Submitted by admin on Tue, 2010-05-11 17:44

1. Before prescribing blood components, ask yourself the following questions:

• What improvement in the patient’s condition am I aiming to achieve?
• Can I minimise blood loss to reduce the patient’s need for transfusion?
• Are there other treatments I should give before making the decision to transfuse, such as intravenous replacement fluids, oxygen, iron replacements or other haematinics?
• Has the patient been given a clear explanation of the potential risks and benefits of blood component therapy in his or her particular case?

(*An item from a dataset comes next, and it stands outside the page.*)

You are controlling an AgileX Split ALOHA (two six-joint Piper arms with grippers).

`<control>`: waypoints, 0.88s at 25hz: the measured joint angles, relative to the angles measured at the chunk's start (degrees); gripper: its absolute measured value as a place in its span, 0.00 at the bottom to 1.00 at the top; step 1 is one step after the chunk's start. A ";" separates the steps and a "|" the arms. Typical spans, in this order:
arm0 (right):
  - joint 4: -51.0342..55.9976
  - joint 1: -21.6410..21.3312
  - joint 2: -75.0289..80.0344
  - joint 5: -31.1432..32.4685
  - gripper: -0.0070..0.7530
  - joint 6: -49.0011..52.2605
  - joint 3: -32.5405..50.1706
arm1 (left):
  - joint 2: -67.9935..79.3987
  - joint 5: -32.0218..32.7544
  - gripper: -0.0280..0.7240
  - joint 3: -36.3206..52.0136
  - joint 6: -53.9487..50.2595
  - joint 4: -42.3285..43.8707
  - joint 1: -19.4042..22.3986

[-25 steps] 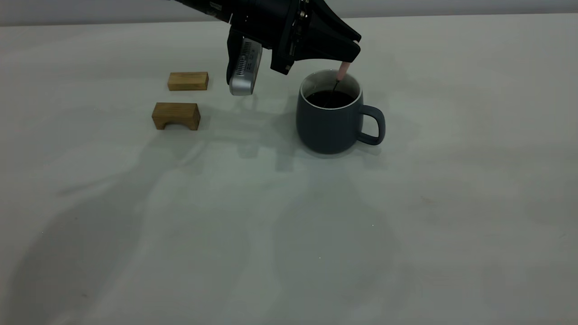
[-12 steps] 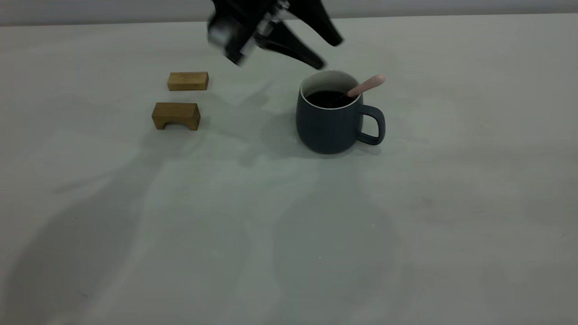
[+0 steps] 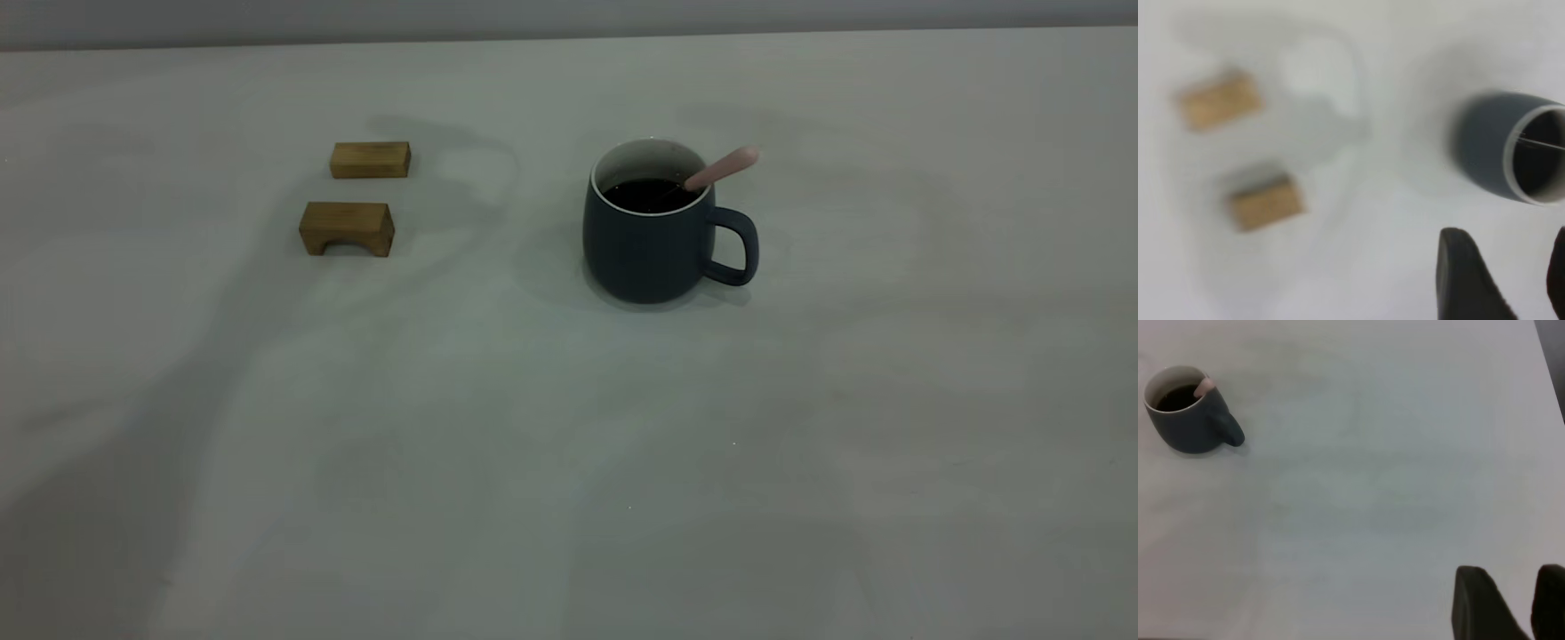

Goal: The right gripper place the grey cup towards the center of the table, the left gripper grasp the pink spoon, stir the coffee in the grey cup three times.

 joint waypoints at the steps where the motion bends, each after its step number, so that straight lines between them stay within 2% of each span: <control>1: 0.00 0.00 0.00 0.00 0.32 0.00 0.00 | -2.00 0.00 0.54 0.79 -0.01 2.51 0.00; 5: 0.00 0.00 0.00 0.00 0.32 0.00 0.00 | -12.89 0.00 0.54 9.72 -0.71 10.78 0.00; 8: 0.00 0.00 0.00 0.00 0.32 0.00 0.00 | -23.36 0.00 0.54 21.77 -3.21 13.59 0.02; 15: 0.00 0.00 0.00 0.00 0.32 0.00 0.00 | -47.83 0.00 0.54 58.55 -9.92 13.80 0.02; 19: 0.00 0.00 0.00 0.00 0.32 0.00 0.00 | -60.28 -0.35 0.54 73.09 -10.86 13.80 0.37; 22: 0.00 0.00 0.00 0.00 0.32 0.00 0.00 | -69.20 -1.62 0.54 81.45 -9.76 13.05 2.86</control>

2. Document the transfusion decision rationale based on the Patient Blood Management guidelines and appropriate transfusion practice.
3. Check if your patient has given informed consent.
4. Complete the blood component prescription and blood request form.
5. Collect pretransfusion specimen after accurately confirming patient’s identity.
6. Verify that request form and sample carry the same patient identification information.
7. The laboratory performs compatibility testing.

• ABO and Rh type
• Antibody screen
• Crossmatching if required
• Check historical records
• In an emergency, Group O neg blood will be issued.

8. When the correct blood component is released, check that the patient’s details completely match the identification details on the blood component and compatibility label.
9. Follow guidlelines for administration of blood components and monitor patient clinical status.
10. If patient has an unexpected transfusion reaction follow the steps below:

• Stop transfusion immediately.
• Check and monitor vital signs.
• Maintain IV access (Do not flush existing line and use new IV line if required).
• Check that the right pack has been given to the right patient.
• Notify the Medical Officer and Transfusion Service Provider.
• Administer therapy appropriate to the adverse event.